Merito di un grande Presidente, Giorgio Napolitano, l’aver fatto comprendere, però, che al di là di tutti i nostri problemi, l’Italia viene prima di tutto, e che solo se saremo capaci di restare uniti, di affrontarli insieme, riusciremo a vincere le sfide che abbiamo davanti, provando “orrore per la retorica passatista”.
Ciò non toglie che il nostro è un Paese che rimane troppo diviso, innanzitutto tra Nord e Sud, in una politica in cui gli scontri sono spesso pretestuosi ed ideologici e in cui il senso di responsabilità appare, purtroppo, assai raro.
Il Mezzogiorno, nonostante tutti i suoi problemi, le sue paure in un futuro difficile, ha partecipato con passione, ha rivolto ancora una volta allo Stato la sua domanda di essere parte, finalmente, di una grande nazione, a dispetto di tutte le “padanie” immaginabili e immaginarie.
Napolitano ci ha invitato tutti a guardare al futuro con l’orgoglio di appartenere ad un Paese che rimane grande, nonostante tutto, nonostante noi stessi.
Che a richiamarci a questo sia uno degli ultimi sopravvissuti di una grande stagione politica ed istituzionale della nostra storia repubblicana la dice lunga su una classe dirigente che continua a guardarsi l’ombelico e a litigare come i polli di Renzo.

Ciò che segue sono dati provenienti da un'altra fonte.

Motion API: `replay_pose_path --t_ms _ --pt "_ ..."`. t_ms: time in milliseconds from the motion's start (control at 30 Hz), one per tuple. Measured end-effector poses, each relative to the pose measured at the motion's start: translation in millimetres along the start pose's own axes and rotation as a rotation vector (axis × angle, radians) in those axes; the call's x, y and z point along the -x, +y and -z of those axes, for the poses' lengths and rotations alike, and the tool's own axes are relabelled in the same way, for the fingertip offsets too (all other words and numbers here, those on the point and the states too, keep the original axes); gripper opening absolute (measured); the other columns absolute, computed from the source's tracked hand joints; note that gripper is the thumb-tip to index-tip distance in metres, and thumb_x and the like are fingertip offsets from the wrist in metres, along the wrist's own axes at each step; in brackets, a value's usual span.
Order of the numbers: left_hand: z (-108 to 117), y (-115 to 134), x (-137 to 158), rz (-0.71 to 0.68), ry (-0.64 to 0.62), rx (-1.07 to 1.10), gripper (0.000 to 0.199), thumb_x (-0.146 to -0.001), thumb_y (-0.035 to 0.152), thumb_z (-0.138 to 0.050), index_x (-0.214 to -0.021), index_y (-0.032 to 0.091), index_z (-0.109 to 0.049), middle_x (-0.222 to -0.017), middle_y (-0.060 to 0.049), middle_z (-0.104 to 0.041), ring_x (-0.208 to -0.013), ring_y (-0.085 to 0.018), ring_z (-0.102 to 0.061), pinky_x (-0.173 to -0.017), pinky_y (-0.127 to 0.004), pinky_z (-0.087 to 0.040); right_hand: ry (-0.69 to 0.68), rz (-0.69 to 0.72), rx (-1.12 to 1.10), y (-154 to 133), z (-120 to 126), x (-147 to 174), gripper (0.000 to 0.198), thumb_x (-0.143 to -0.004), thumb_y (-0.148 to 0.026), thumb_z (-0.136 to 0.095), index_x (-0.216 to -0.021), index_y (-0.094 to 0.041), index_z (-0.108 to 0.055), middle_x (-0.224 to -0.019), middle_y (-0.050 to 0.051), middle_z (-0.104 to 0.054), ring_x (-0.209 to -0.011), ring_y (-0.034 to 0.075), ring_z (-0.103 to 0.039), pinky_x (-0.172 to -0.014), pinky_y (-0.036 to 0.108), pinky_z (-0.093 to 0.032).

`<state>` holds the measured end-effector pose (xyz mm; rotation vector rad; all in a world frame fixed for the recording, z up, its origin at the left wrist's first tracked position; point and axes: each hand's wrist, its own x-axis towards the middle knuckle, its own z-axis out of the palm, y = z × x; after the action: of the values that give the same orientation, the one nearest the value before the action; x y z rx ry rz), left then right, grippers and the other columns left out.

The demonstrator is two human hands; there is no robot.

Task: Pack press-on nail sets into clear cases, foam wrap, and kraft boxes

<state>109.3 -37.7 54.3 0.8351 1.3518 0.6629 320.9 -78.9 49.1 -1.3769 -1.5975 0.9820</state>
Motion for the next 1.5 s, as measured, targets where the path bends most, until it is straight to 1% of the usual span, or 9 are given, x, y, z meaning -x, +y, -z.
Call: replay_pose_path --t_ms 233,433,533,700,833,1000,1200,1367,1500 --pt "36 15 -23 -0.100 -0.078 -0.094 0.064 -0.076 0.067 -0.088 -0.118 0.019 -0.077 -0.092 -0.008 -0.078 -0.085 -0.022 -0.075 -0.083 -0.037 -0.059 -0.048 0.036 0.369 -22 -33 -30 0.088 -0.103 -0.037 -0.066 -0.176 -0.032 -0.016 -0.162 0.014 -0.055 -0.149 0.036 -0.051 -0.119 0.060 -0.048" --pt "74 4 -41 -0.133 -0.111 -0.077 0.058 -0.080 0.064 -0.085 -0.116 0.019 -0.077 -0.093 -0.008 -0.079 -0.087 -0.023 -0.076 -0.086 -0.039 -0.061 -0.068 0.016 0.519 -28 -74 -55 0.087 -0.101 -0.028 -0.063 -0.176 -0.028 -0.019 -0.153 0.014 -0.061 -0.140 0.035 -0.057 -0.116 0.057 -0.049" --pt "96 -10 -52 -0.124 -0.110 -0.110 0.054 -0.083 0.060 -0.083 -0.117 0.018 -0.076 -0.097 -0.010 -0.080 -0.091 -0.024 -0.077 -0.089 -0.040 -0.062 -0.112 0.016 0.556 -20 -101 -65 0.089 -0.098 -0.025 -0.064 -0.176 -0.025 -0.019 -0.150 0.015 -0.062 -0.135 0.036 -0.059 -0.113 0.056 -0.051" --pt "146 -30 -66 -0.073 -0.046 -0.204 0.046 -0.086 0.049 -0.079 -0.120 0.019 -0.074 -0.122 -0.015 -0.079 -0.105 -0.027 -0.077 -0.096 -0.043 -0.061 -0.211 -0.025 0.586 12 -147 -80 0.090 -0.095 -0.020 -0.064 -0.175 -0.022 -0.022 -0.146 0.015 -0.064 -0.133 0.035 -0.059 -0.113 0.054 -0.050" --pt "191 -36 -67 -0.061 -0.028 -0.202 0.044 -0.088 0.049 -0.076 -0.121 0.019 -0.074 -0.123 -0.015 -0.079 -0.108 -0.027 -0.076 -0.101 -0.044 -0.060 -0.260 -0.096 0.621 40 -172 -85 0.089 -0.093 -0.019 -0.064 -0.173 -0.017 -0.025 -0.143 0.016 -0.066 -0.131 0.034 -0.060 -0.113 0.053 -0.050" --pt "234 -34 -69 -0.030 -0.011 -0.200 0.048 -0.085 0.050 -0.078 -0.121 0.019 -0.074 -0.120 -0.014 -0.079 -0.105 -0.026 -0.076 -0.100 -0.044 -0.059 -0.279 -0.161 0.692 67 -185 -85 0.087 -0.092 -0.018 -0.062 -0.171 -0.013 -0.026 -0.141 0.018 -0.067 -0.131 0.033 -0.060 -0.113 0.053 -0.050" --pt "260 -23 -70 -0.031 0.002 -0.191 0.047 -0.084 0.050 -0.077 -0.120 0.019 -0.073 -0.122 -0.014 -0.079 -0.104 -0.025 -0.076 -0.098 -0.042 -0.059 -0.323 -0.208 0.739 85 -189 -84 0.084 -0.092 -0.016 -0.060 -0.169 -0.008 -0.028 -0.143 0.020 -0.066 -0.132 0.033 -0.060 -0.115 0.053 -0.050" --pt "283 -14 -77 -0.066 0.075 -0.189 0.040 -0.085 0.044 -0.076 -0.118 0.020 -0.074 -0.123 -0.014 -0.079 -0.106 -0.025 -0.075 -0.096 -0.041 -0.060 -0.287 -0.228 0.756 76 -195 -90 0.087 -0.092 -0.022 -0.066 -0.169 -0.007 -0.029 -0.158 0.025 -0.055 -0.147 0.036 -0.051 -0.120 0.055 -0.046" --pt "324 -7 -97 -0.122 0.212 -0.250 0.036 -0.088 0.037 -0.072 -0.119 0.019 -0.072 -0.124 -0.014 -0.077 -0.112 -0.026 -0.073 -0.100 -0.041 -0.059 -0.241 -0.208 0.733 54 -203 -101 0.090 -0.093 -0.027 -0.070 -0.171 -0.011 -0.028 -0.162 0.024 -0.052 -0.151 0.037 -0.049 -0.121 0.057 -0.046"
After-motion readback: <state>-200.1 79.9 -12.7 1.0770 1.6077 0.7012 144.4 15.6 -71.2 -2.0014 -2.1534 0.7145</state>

Tuttavia, qualcosa, ieri, è accaduto: gli italiani di ogni regione e di ogni città hanno dimostrato una maturità straordinaria a dispetto di tutti, hanno fatto apparire le chiacchiere dispensate a piene mani da torme di politici, opinionisti, intellettuali “cassa continua” solo un piccolo, impercettibile brusio.
Forse la possibilità di fare di questo 2011 una occasione per un nuovo Risorgimento di questo Paese è davvero a portata di mano. Ed al Sud possiamo essere, ancora una volta, all’avanguardia e, soprattutto, restarci.